Ethernet. We've tried USB too, with the same results. –  Ivan May 2 '09 at 0:06
    
Ah. What is the printing method? IPP? LPR? Print to port 9100? Are you using CUPS? If so, what print driver are you using to print to it? If not, how are you digesting your print job before it's sent? The specs page indicates that it supports both PCL and Postscript. Have you tried switching to PCL vs. Postscript? I have encountered printers that will not print in one but will print in the other, for no apparent reason - and those were using Windows print drivers. –  Avery Payne May 2 '09 at 8:02
    
Seems like I missed mentioning a lot of details :) I tried CUPS, 9100, and Windows sharing. I didn't know you could choose PCL, and I don't know where to change that, but I'll look into it. The driver we've used is the PPD from Dell. Thanks! –  Ivan May 2 '09 at 13:49

1 Answer 1

up vote 1 down vote accepted

Ok, well, here's some food for thought:

  • Ditch the PPD. Yeah, that seems counter-intuitive, but really, you'll be fine without it.

  • Use a different printer language. Select PCL 5e as the print language, if possible. Sticking with older, matured protocols allows you to avoid incompatibilities and/or bugs with the implementation of newer ones. You might not get all the features you want, but you'll get something functional.

  • Turn the Windows box into a print server. If you have an LPR service available on your windows box, "Attach" the printer to the windows machine, enable LPR services and point the Linux box at the windows machine, turning it into a print server.

  • Enable Proprietary Driver Support. If you have a "newer" Linux distro, the CUPS service should be able to "detect" the presence of the printer easily.

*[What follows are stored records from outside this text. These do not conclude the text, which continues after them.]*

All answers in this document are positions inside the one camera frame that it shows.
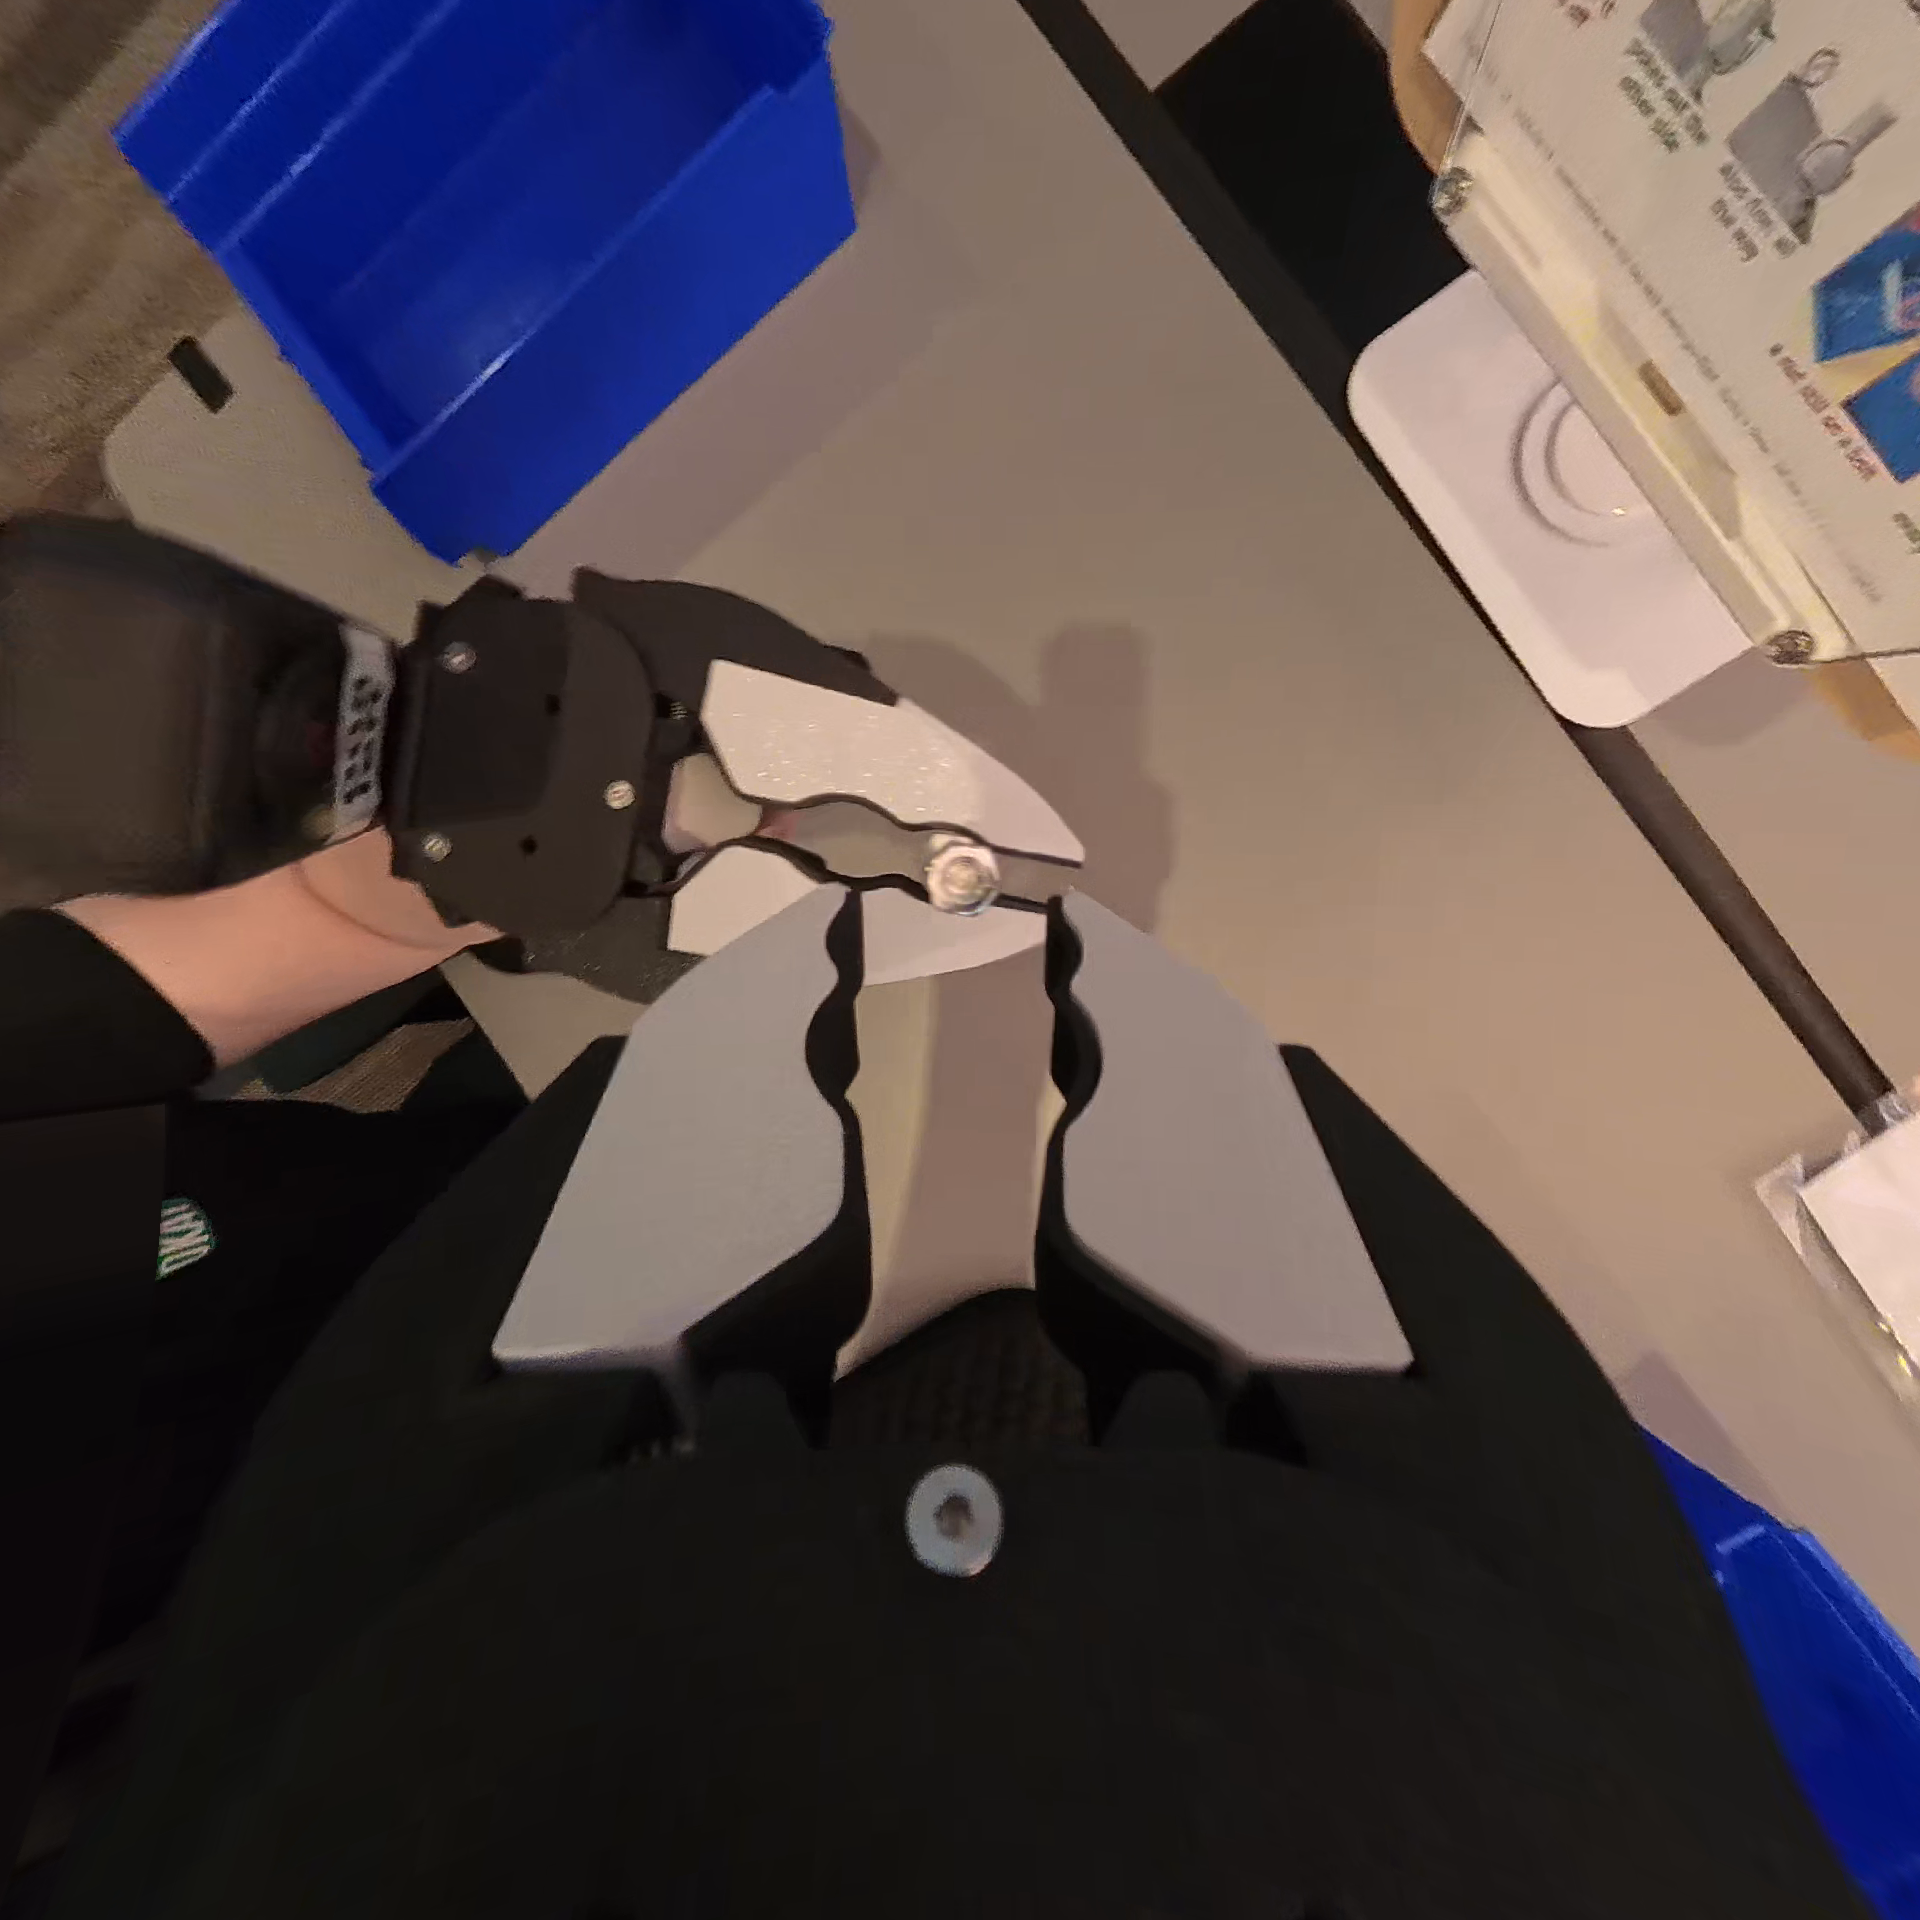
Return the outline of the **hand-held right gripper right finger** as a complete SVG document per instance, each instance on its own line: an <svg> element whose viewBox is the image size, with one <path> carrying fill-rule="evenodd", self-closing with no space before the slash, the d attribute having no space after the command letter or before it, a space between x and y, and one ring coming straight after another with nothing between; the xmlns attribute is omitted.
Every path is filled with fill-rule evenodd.
<svg viewBox="0 0 1920 1920"><path fill-rule="evenodd" d="M1088 897L1047 923L1052 1080L1036 1280L1095 1362L1399 1376L1375 1254L1277 1043L1209 974Z"/></svg>

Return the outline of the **printed paper sheet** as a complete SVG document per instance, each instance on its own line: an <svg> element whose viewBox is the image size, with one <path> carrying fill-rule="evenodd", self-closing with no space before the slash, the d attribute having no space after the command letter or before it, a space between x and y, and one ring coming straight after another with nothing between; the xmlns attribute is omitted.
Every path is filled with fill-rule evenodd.
<svg viewBox="0 0 1920 1920"><path fill-rule="evenodd" d="M1861 1112L1824 1157L1756 1181L1835 1323L1906 1417L1919 1414L1919 1085Z"/></svg>

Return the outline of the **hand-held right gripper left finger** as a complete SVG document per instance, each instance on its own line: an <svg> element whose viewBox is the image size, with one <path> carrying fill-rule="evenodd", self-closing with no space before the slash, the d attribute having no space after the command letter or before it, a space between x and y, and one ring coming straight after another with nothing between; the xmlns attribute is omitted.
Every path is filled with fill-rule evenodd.
<svg viewBox="0 0 1920 1920"><path fill-rule="evenodd" d="M831 1374L873 1298L859 899L809 889L640 1014L497 1336L505 1372Z"/></svg>

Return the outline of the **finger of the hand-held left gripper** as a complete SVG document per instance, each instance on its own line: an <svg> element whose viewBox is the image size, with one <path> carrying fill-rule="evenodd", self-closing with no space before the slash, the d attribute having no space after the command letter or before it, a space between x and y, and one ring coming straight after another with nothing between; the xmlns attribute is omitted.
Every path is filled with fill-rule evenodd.
<svg viewBox="0 0 1920 1920"><path fill-rule="evenodd" d="M1036 786L907 700L722 661L699 736L666 788L663 840L676 856L757 835L832 874L924 874L941 856L992 874L1085 861Z"/></svg>
<svg viewBox="0 0 1920 1920"><path fill-rule="evenodd" d="M1043 948L1049 933L1043 909L992 902L947 912L901 876L824 877L794 848L741 841L708 850L673 889L666 944L673 954L714 957L824 888L861 897L872 988L994 966Z"/></svg>

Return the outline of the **blue divided plastic bin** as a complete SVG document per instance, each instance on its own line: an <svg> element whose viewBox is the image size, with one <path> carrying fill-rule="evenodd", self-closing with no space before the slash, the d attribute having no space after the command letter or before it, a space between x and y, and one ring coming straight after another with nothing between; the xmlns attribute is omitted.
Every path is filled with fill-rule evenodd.
<svg viewBox="0 0 1920 1920"><path fill-rule="evenodd" d="M1648 1436L1795 1781L1876 1915L1919 1915L1919 1662L1807 1530Z"/></svg>

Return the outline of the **person's black clothing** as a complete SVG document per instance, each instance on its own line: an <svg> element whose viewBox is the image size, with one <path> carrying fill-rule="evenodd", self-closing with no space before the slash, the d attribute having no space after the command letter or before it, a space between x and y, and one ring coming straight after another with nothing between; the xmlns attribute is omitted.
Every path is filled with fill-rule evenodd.
<svg viewBox="0 0 1920 1920"><path fill-rule="evenodd" d="M530 1102L376 1116L16 1102L4 1830L85 1669L144 1628L152 1715L221 1778L469 1539L656 1440L642 1376L491 1358L621 1050Z"/></svg>

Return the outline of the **white sign base plate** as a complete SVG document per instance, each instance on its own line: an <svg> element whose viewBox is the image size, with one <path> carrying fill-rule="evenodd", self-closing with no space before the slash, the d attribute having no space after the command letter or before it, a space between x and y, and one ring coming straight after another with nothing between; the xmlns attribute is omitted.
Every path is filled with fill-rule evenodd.
<svg viewBox="0 0 1920 1920"><path fill-rule="evenodd" d="M1628 729L1746 653L1708 578L1477 273L1361 353L1349 404L1560 718Z"/></svg>

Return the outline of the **acrylic instruction sign holder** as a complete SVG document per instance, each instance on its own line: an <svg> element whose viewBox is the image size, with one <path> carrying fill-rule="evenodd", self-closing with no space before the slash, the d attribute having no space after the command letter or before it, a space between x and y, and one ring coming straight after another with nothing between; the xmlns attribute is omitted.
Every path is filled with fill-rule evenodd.
<svg viewBox="0 0 1920 1920"><path fill-rule="evenodd" d="M1433 179L1444 171L1463 115L1452 84L1424 50L1444 12L1440 2L1395 2L1386 29L1393 100L1413 150ZM1916 657L1800 664L1795 673L1865 746L1906 764L1919 761Z"/></svg>

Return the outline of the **person's left forearm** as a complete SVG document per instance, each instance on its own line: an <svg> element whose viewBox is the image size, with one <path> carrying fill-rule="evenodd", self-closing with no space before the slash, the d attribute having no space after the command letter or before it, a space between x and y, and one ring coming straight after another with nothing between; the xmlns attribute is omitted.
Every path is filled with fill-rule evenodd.
<svg viewBox="0 0 1920 1920"><path fill-rule="evenodd" d="M284 870L2 921L2 1117L144 1109L431 969Z"/></svg>

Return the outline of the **person's left hand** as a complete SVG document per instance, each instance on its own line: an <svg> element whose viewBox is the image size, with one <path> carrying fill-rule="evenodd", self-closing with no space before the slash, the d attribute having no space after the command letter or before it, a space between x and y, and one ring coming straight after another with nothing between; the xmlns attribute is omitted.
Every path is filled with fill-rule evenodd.
<svg viewBox="0 0 1920 1920"><path fill-rule="evenodd" d="M364 832L307 858L296 866L296 877L356 933L433 963L505 939L490 923L447 918L423 885L395 874L393 841L383 832Z"/></svg>

If you are running Ubuntu or Debian, be sure to include support for non-free software, as it's (unfortunately) necessary for stubborn hardware that can't be dragged along for the ride. Ubuntu has a GUI tool in the System menu that allows you to detect hardware that needs non-free drivers, and install the driver.

  • Switch Print Drivers. Here's a dirty little secret - you can use the same print driver on several dozen printers from different vendors, and they will cover different models. I don't know how many times I've had to use "Apple LaserWriter 600" to just get a vanilla postscript driver installed on a Windows box for a non-printing function.

I'm sure there's more, but this is what comes to mind ATM.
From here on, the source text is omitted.